◆ **Problem to solve**: How many of the lines below contain "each"? Reply with only that figure.

◆ **Information provided**:
*** Block opens ***
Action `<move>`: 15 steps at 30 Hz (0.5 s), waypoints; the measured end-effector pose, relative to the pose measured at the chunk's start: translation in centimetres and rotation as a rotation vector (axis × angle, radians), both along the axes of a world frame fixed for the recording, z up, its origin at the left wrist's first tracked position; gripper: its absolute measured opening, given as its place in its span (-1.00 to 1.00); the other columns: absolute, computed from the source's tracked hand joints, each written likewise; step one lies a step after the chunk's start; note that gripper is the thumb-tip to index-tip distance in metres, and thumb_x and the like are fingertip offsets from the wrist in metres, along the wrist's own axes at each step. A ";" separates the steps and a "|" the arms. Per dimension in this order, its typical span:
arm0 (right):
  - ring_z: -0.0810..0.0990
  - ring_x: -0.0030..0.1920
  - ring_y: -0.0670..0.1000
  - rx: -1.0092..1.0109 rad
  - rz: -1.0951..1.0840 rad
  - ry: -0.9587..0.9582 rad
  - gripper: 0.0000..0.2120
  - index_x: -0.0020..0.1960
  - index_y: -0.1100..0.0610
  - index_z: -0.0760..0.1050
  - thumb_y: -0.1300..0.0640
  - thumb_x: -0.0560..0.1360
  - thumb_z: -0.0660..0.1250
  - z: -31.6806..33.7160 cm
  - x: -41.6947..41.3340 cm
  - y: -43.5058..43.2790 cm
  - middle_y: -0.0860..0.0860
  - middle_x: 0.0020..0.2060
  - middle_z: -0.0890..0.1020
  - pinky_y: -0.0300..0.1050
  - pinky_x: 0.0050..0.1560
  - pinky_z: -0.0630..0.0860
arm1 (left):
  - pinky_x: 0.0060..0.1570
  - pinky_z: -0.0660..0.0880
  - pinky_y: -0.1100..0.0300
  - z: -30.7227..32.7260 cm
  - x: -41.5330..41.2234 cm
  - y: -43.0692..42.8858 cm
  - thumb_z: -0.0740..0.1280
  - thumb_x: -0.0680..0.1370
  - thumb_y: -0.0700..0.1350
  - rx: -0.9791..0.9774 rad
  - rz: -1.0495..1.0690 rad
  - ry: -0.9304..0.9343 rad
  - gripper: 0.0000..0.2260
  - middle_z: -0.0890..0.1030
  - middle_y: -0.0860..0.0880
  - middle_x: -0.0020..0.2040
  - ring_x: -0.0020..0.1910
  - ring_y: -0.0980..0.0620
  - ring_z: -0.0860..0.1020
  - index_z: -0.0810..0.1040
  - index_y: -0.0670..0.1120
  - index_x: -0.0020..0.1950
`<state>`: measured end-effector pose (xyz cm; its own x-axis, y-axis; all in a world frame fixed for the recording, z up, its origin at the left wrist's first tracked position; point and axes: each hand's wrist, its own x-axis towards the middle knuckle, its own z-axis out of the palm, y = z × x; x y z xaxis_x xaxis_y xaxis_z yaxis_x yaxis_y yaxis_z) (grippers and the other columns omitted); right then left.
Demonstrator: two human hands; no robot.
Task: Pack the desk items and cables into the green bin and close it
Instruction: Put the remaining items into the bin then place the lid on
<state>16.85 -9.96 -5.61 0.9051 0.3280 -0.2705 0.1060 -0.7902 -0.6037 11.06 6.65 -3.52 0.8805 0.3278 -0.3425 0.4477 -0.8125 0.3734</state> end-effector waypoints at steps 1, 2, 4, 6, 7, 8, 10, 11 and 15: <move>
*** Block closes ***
◆ **Result for this exercise**: 2